Return a copy of each line in the listing that includes the word "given".

─── Source material ───

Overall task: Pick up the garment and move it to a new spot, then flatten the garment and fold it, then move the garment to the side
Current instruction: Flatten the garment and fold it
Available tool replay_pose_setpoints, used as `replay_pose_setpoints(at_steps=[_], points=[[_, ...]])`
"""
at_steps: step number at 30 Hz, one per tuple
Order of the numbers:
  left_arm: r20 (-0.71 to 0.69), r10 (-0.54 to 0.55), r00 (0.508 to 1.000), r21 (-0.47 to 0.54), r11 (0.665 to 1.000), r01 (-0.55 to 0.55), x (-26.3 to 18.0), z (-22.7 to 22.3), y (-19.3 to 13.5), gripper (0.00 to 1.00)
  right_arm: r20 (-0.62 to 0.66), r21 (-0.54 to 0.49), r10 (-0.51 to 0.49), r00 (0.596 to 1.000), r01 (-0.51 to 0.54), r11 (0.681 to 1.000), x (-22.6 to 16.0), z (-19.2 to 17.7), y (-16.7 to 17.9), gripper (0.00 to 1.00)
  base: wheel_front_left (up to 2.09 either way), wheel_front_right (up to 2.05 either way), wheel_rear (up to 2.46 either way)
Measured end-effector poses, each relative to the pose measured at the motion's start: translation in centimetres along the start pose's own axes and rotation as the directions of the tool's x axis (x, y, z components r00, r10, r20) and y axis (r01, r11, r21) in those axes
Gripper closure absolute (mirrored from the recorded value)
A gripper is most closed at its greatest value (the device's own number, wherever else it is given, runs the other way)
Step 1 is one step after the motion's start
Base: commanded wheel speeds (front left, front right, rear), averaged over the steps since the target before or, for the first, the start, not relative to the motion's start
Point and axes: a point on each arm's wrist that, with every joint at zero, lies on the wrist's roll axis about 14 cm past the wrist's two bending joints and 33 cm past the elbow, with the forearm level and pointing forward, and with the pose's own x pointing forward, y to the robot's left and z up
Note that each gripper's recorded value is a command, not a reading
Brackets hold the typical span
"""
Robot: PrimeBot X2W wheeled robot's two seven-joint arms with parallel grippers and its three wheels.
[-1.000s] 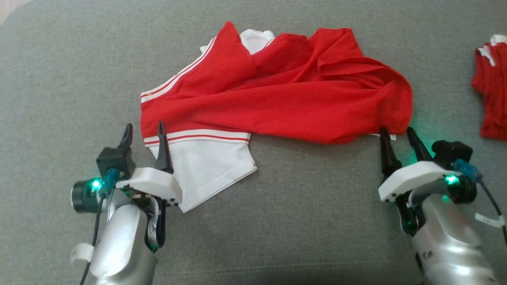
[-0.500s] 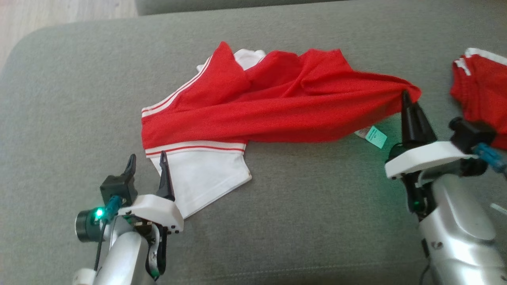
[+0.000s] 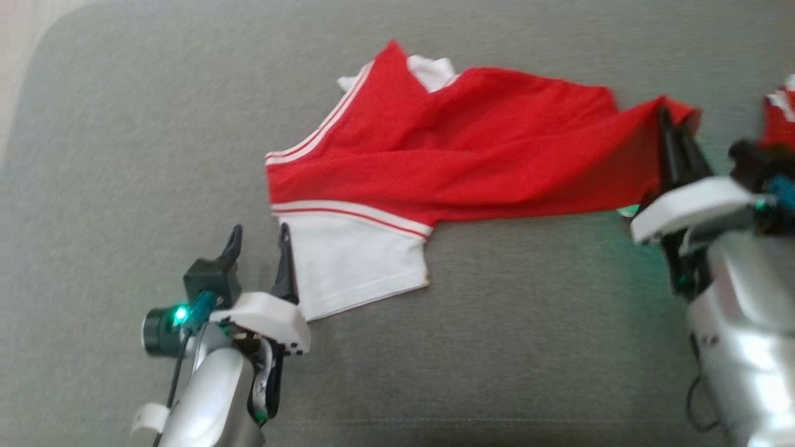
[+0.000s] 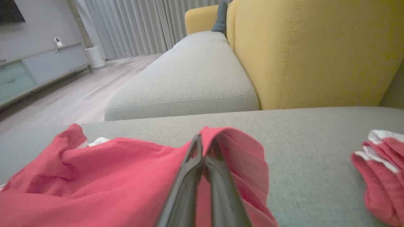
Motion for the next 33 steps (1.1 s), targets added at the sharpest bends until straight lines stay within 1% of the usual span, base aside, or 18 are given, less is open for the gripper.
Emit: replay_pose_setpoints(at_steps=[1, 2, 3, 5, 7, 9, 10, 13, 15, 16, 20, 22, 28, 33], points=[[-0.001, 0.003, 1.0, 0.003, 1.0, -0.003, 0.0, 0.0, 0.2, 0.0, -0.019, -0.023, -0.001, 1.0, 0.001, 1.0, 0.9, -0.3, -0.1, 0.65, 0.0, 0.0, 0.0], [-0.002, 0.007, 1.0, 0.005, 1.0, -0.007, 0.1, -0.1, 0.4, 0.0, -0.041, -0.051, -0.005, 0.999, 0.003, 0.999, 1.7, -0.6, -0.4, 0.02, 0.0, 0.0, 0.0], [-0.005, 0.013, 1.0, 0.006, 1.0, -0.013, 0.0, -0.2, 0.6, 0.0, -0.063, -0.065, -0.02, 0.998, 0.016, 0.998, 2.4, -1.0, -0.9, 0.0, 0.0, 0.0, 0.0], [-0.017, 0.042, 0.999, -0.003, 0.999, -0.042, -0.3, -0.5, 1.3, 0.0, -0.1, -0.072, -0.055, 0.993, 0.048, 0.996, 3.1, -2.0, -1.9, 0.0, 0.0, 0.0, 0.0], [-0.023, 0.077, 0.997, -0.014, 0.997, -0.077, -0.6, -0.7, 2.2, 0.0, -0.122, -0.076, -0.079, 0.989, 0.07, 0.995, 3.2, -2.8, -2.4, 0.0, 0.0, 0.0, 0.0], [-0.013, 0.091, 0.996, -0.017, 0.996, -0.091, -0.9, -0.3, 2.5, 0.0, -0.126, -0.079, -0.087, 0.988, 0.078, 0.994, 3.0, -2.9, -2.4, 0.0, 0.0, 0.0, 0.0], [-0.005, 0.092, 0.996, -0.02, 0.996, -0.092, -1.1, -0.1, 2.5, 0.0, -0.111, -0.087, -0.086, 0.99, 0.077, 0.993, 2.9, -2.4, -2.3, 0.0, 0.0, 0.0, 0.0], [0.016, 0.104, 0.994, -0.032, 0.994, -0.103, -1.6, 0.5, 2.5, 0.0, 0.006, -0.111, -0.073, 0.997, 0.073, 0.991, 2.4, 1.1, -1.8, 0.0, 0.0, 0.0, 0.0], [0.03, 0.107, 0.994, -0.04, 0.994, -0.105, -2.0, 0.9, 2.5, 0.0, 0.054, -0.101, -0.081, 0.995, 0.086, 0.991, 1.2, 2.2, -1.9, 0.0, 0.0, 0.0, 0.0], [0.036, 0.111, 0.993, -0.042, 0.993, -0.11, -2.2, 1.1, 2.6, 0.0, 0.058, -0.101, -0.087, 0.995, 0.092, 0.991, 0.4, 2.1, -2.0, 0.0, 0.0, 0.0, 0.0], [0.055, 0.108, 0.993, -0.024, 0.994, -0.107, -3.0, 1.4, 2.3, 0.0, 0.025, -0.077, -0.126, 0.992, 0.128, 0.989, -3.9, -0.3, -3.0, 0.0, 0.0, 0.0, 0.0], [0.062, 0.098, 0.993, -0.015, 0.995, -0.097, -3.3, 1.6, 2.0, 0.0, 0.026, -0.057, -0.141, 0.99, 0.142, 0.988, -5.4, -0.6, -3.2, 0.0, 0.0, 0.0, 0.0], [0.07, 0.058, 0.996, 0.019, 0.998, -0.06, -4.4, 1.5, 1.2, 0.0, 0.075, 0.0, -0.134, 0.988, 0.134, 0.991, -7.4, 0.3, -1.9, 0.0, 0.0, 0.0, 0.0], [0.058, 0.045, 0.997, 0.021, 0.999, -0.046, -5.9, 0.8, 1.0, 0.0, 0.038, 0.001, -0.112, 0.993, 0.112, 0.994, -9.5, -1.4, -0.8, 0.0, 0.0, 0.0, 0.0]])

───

• [Solution for this problem]
A gripper is most closed at its greatest value (the device's own number, wherever else it is given, runs the other way)
Motion for the next 33 steps (1.1 s), targets added at the sharpest bends until straight lines stay within 1% of the usual span, base aside, or 18 are given, less is open for the gripper.

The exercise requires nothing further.